Bouquin : Les Trous du Cul du Monde – Tristan Savin

Éditions Arthaud 2016

Tout voyageur, qu’il sorte des sentiers battus ou qu’il se laisse transporter par un bus climatisé, le sait : la photo de la brochure ne ressemble pas à la réalité une fois sur place. Et que dire quand il n’y a pas encore de photo alors … Un qui le sait plus que tous les autres pourrait être Tristan Savin, l’homme a longtemps travaillé pour des agences de voyage, envoyé sur les cinq continents pour dénicher les nouvelles « adresses de rêve » où « l’hospitalité des autochtones est légendaire ». Dans son dernier livre Les Trous du Cul du Monde, il décrit l’envers du décor dans une belle série de mésaventures partant du postulat que chaque pays possède son trou du cul, sachant qu’il ne sera pas le même selon les voyageurs. Ça dépend des circonstances, des attentes et des sensibilités de chacun. Mais bon, à priori pas grand monde aime et se faire pointer à la mitraillette ou dormir dans un hôtel infesté de rats.

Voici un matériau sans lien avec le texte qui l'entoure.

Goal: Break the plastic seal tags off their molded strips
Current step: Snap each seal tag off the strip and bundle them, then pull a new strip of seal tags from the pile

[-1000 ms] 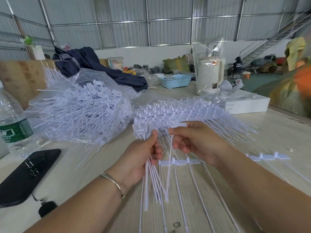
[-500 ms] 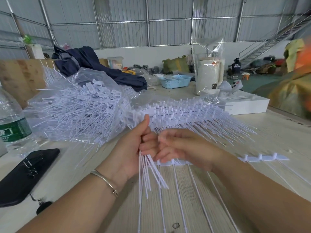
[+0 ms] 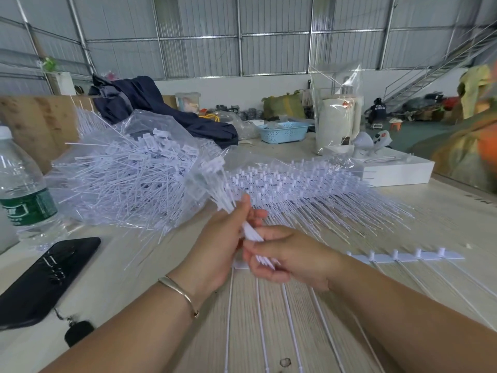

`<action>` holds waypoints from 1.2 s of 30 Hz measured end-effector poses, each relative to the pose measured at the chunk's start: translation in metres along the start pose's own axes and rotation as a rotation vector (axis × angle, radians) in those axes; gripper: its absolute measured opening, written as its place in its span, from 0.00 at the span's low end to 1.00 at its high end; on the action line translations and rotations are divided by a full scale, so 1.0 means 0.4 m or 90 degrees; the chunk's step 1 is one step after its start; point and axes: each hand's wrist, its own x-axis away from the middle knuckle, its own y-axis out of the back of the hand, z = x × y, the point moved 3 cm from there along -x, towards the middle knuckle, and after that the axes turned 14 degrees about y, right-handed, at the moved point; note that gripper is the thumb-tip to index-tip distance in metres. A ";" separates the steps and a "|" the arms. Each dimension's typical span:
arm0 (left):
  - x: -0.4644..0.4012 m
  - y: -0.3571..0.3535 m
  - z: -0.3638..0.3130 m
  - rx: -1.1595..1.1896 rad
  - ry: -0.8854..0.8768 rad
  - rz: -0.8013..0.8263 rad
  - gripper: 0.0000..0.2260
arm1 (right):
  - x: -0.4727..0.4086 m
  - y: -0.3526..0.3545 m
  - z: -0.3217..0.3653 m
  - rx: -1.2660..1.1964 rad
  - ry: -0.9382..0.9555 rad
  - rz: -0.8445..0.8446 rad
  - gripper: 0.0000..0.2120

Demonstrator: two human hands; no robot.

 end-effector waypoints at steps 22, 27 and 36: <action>-0.116 0.192 -0.075 -0.283 -0.040 -0.413 0.12 | 0.002 0.120 -0.004 0.336 0.126 -0.195 0.12; -0.127 0.314 -0.136 -0.547 0.066 -0.502 0.15 | 0.000 0.110 -0.016 0.325 0.093 -0.174 0.11; -0.135 0.349 -0.173 -0.909 0.106 -0.498 0.10 | -0.002 0.114 -0.029 0.307 0.088 -0.162 0.11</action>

Alors l’auteur nous balade, souvent entre les deux tropiques, on change de continent toutes les 5-6 pages pour tomber dans un trou du cul plus ou moins profond. Des endroits au nom poétique, exotique, toujours dépaysant, où, souvent accompagné de son acolyte photographe, ils se retrouvent dans la mouise. Mais la malchance, c’est comme la chance, ça se provoque. Une grosse soif de découverte et un fort instinct d’aventure  qui ont dû lui faire vivre des moments fabuleux mais qui lui font aussi ignorer les avertissements des locaux, pour se retrouver, par exemple,  en plein territoire Khmer rouge. Une mise en danger plus ou moins consciente qui aurait pu lui coûter la vie plusieurs fois en ces quelques pages dans des contrées où la nature et la faune sont sauvages et où les rencontres sont hostiles, petites frappes,  bandits de grands chemins ou bien autorités locales. En fait, sur la majorité du globe, la vie humaine n’a pas grande valeur, et on sent souvent, au-delà d’un simple spleen, monter une grosse rancœur envers sa propre espèce. Une rancœur d’ailleurs plus alimentée par le pékin moyen que par les menaces citées plus haut.

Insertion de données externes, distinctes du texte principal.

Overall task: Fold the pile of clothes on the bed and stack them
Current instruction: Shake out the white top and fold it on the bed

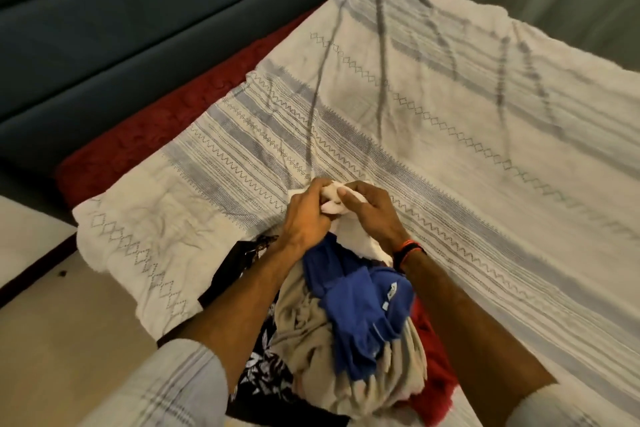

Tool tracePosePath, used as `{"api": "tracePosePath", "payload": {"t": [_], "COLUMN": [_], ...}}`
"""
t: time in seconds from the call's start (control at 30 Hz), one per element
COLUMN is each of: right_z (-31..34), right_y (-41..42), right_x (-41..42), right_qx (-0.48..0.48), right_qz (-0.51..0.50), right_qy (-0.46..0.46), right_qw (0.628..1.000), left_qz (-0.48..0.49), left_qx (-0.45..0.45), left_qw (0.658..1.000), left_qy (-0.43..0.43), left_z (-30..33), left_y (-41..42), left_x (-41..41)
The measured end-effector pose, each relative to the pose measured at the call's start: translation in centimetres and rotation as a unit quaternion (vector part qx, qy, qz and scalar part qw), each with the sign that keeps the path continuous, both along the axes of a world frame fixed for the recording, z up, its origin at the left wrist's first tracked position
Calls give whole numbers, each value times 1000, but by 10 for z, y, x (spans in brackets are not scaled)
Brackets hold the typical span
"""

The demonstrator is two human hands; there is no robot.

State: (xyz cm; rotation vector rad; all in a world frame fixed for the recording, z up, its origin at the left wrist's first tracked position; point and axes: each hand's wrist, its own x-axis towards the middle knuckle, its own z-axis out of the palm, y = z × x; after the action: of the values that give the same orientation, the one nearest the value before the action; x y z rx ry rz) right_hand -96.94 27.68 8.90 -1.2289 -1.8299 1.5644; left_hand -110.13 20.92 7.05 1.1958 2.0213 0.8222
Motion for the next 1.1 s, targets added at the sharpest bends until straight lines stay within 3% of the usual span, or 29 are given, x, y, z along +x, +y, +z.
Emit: {"api": "tracePosePath", "payload": {"t": [0.3, 0.7, 0.93, 1.1], "right_z": [126, 224, 245, 255], "right_y": [-95, -175, -199, -212], "right_x": [117, 210, 237, 263], "right_qx": [83, 135, 146, 232], "right_qz": [5, -31, -81, -155], "right_qy": [83, 152, 135, 30], "right_qw": [993, 979, 977, 960], "left_qz": [-41, 47, 4, 7], "left_qx": [81, 167, 156, 232], "left_qw": [996, 978, 979, 959], "left_qy": [23, -112, -133, -163], "left_z": [134, 223, 251, 287], "left_y": [-95, -188, -206, -202], "left_x": [100, 198, 232, 244]}}
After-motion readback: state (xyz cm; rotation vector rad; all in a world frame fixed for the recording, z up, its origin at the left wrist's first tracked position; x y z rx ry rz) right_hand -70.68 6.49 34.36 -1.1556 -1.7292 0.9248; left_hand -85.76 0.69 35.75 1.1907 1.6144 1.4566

Et puis, il y a un attrait pour les débits de boisson, additionné à une passion du photographe pour les demoiselles de tout pays qui entraîne en dehors  de toute raison la fine équipe dans des bouges infâmes dans la jungle indonésienne ou en Terre de Feu, où l’aventure devient éthylique et tourne au burlesque.

Voilà un anti-guide touristique, nous n’irons probablement jamais vers les destinations qu’il ne vante d’ailleurs pas, mais on le remercie de nous les avoir fait découvrir. Loin de l’habituel ton neutre, on transpire avec l’auteur à travers ses pages d’une étonnante vitalité et  d’une grande diversité, qui nous amène de peuplades isolées à ce que l’humanité a fait de pire. Et on applaudit devant tant de facilité à tomber dans la gueule du loup.